* **About this task**
Read the lines below. Copy out any that hold the string "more".

((

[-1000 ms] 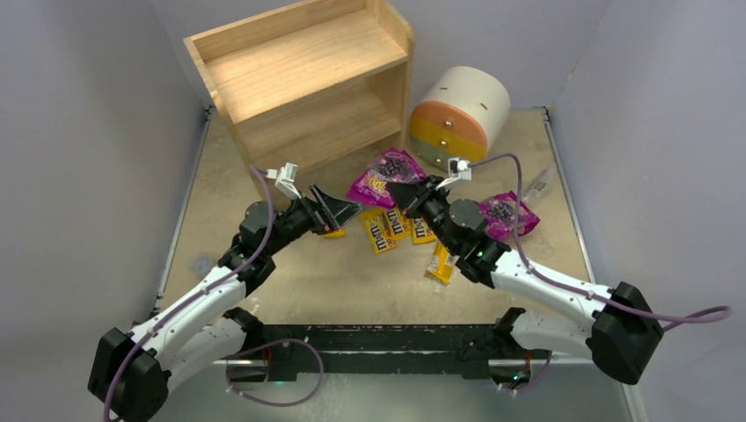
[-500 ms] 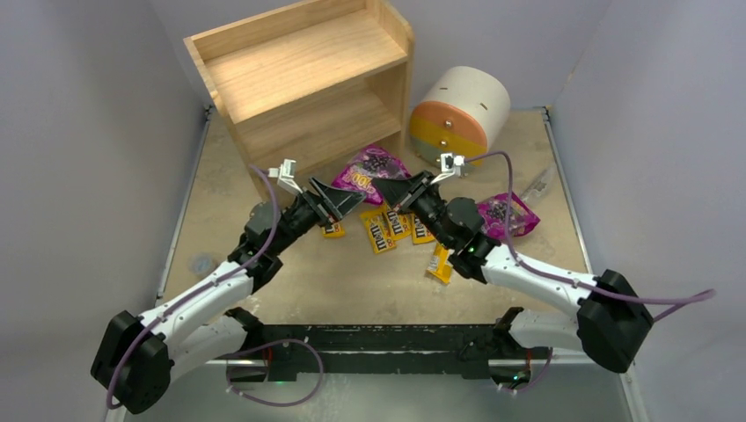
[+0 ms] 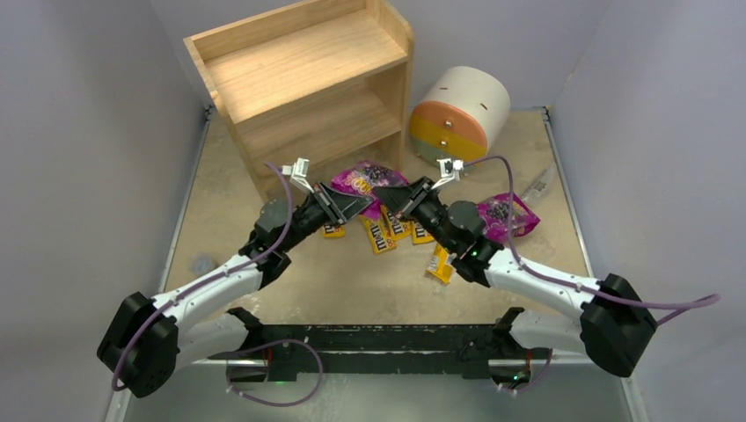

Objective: Place and organize the candy bags onto the shelf

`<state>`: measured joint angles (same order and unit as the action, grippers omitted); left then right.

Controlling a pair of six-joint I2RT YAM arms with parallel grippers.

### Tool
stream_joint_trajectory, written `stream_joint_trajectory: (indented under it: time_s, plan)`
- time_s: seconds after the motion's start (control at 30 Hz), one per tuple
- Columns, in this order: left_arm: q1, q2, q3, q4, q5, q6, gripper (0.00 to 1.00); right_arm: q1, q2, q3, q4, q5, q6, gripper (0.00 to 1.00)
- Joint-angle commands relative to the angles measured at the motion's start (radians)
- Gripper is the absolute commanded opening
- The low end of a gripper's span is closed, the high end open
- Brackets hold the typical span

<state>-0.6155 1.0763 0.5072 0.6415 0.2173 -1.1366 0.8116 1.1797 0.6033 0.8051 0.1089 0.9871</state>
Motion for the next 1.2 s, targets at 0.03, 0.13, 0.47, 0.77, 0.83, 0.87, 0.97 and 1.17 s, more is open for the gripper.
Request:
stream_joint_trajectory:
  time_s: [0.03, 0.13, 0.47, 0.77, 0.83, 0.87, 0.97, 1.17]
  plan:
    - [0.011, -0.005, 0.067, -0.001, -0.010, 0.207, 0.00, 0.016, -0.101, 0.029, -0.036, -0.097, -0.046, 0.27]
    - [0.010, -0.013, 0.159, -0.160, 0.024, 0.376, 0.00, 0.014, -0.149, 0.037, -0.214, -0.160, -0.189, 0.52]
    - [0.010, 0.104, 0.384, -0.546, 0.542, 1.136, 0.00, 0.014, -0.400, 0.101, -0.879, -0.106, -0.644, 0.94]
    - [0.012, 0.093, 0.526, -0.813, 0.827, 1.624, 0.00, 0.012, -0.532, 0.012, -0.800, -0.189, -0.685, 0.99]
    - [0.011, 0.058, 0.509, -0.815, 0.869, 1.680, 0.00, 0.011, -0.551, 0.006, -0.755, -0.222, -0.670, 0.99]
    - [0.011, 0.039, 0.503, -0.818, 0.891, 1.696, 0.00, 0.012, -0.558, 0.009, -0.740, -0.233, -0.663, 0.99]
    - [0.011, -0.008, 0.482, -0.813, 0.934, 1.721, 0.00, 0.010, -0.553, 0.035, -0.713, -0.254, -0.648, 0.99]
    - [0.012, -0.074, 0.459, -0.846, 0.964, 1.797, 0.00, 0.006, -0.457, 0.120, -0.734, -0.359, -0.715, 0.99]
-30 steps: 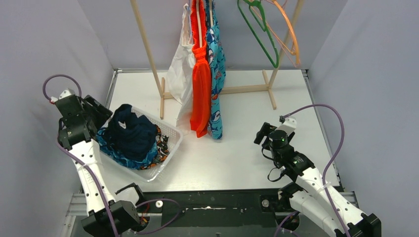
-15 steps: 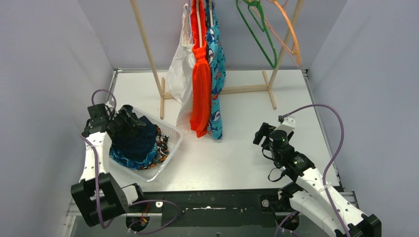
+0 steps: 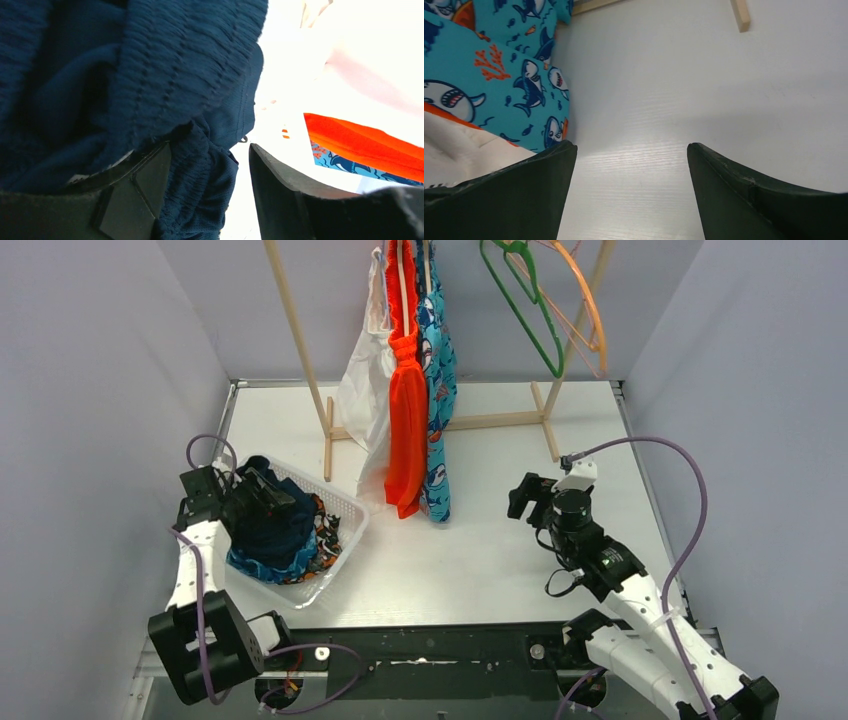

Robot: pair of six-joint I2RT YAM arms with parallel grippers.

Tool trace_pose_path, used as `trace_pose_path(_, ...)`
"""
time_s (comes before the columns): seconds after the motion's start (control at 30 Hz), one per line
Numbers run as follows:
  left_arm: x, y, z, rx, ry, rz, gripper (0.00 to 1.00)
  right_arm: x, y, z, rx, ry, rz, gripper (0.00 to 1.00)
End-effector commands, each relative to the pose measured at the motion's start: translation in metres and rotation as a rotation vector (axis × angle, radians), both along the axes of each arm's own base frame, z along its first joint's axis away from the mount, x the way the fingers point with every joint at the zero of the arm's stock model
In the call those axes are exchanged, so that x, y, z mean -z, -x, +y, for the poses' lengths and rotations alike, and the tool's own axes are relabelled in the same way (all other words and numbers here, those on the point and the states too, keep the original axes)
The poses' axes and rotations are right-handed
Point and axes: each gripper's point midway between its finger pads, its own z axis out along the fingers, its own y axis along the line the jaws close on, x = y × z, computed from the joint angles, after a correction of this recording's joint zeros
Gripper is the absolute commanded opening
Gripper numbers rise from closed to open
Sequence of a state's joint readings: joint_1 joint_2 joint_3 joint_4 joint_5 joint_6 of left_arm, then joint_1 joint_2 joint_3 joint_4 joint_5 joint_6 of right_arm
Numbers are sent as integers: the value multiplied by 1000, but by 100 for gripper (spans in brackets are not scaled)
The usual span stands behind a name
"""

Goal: Remove the shorts from the hanger
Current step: Place the hanger on the clothes rod, then move the hanger to the clothes rod.

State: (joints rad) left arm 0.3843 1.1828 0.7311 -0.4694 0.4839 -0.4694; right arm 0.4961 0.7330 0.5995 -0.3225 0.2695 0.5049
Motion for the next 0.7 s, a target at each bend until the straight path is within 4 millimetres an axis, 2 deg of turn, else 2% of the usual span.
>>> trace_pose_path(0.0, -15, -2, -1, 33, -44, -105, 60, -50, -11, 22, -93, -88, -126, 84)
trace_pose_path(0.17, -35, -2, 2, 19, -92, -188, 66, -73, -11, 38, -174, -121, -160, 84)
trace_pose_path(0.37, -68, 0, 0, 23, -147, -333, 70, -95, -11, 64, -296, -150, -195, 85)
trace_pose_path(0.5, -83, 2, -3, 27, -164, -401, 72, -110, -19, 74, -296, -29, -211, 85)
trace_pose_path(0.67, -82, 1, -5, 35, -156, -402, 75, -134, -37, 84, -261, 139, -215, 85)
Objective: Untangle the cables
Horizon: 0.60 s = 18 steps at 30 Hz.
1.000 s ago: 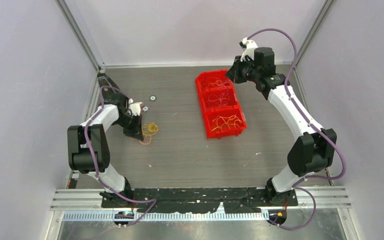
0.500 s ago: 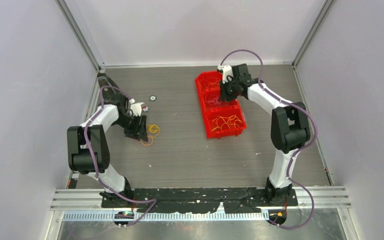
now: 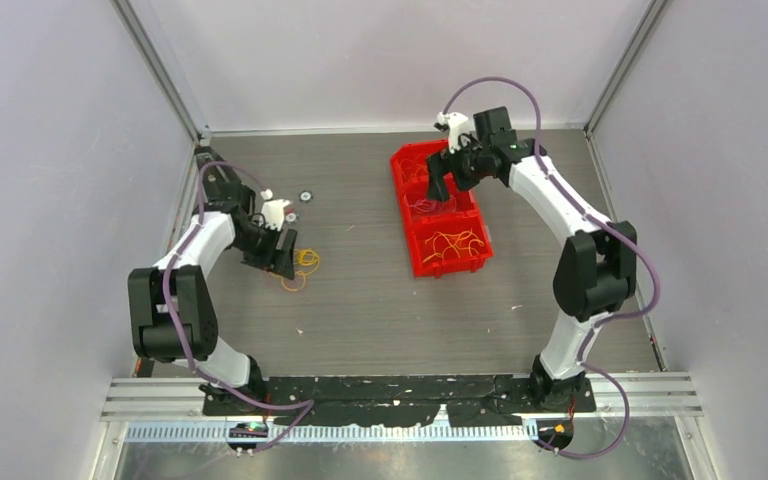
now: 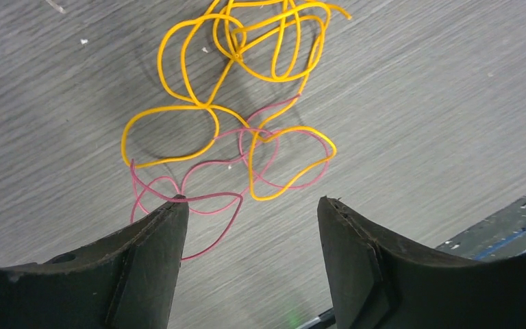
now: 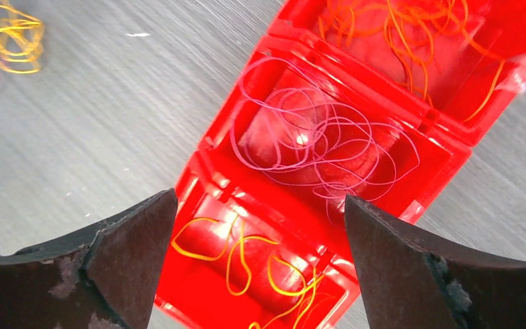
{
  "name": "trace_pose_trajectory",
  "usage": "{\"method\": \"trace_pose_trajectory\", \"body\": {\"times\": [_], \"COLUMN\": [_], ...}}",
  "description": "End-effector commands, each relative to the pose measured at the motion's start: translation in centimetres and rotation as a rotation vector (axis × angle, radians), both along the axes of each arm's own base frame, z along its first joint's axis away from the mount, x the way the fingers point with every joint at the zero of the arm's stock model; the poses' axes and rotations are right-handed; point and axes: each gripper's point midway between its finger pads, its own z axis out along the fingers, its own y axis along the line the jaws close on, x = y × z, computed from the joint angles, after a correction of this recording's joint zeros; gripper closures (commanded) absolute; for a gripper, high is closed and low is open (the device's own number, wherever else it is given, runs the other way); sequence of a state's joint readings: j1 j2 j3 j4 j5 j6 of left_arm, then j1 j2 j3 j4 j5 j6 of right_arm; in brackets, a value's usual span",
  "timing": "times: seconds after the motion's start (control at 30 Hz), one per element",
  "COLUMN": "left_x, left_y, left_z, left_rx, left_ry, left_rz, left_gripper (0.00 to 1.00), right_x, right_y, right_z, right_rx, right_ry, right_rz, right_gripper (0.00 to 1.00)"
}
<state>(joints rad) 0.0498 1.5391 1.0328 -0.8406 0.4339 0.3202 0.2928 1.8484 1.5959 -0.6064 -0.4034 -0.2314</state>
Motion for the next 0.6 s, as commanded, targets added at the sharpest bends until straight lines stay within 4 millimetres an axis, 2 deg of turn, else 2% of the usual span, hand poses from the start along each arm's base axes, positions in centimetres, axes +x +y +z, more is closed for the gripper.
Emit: {"method": "trace_pose_trajectory", "body": {"times": [0.0, 0.07, 0.13, 0.17, 0.2, 0.27, 0.37, 0.43, 0.57], "left_x": [2.2, 2.0, 1.7, 1.5, 1.2, 0.8, -0.1, -0.8, -3.5], "left_y": [0.6, -0.4, -1.4, -1.9, -2.4, -3.5, -5.0, -6.0, -7.7], "left_z": [-1.0, -1.9, -2.5, -2.6, -2.7, -2.3, -0.9, 0.7, 4.0], "left_rx": [0.128, 0.149, 0.146, 0.141, 0.134, 0.107, 0.048, -0.015, -0.133], "left_ry": [-0.048, -0.022, 0.001, 0.005, 0.012, 0.003, -0.043, -0.101, -0.267], "left_rz": [-0.088, -0.134, -0.167, -0.182, -0.199, -0.234, -0.309, -0.369, -0.539], "left_gripper": [0.29, 0.34, 0.44, 0.52, 0.63, 0.78, 0.99, 1.00, 1.00], "right_x": [-2.1, -2.8, -3.5, -3.8, -4.1, -4.6, -5.3, -5.6, -7.0], "right_y": [1.3, 1.6, 1.9, 1.9, 2.1, 2.3, 3.1, 4.0, 7.2], "right_z": [8.8, 10.0, 10.7, 11.1, 10.9, 10.7, 10.3, 9.7, 7.8], "right_rx": [0.124, 0.151, 0.184, 0.194, 0.204, 0.216, 0.239, 0.254, 0.272], "right_ry": [-0.143, -0.158, -0.155, -0.161, -0.154, -0.146, -0.126, -0.110, -0.050], "right_rz": [0.085, 0.099, 0.104, 0.108, 0.112, 0.121, 0.144, 0.151, 0.206], "right_gripper": [0.02, 0.04, 0.05, 0.05, 0.05, 0.05, 0.05, 0.05, 0.05]}}
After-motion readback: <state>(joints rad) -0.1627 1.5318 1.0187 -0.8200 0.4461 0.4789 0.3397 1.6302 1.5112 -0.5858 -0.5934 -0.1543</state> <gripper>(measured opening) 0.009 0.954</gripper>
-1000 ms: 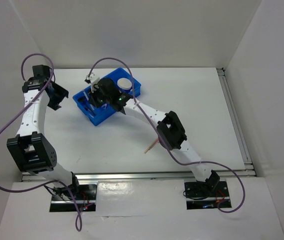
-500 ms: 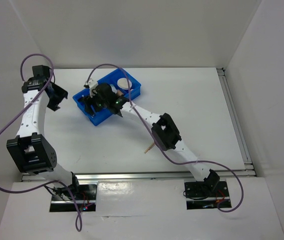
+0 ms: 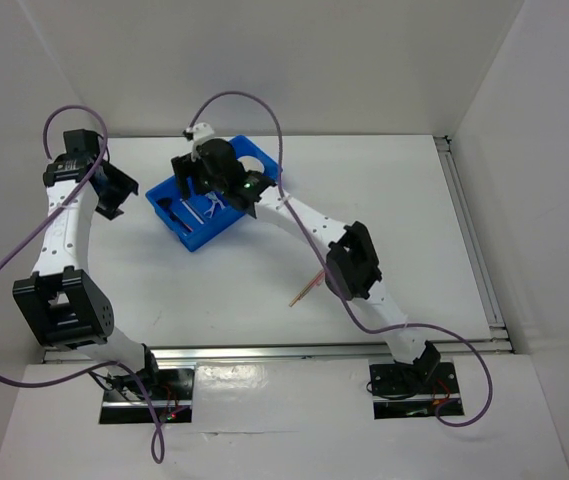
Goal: Organize the makeup
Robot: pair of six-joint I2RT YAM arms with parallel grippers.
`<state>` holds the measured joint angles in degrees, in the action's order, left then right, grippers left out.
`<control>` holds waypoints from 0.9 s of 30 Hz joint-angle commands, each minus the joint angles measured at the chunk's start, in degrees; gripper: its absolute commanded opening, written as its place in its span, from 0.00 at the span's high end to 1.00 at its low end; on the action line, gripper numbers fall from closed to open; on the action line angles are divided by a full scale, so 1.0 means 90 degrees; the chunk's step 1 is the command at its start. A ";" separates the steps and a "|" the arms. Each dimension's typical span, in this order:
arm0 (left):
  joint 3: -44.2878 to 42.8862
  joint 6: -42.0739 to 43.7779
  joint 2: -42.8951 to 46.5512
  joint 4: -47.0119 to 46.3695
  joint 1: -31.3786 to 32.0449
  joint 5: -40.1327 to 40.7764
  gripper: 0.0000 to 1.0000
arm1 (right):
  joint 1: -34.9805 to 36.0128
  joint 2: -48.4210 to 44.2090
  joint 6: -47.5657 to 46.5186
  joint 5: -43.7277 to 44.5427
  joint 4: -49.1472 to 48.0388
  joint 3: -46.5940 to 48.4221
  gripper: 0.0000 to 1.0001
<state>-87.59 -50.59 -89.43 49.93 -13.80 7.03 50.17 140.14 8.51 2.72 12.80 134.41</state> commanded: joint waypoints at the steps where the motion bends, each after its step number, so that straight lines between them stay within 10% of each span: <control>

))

* **Response to this exercise**
Motion for the next 1.2 s, targets at 0.03, 0.13, 0.47, 0.77, 0.83, 0.87, 0.97 and 1.17 s, more is open for the gripper.
Motion for the next 0.6 s, as commanded, targets added at the sharpest bends until straight lines stay within 4 millimetres an axis, 2 deg of turn, else 2% of the usual span, hand poses from the start along each arm's base axes, positions in centimetres, axes +x +y +z, more is closed for the gripper.

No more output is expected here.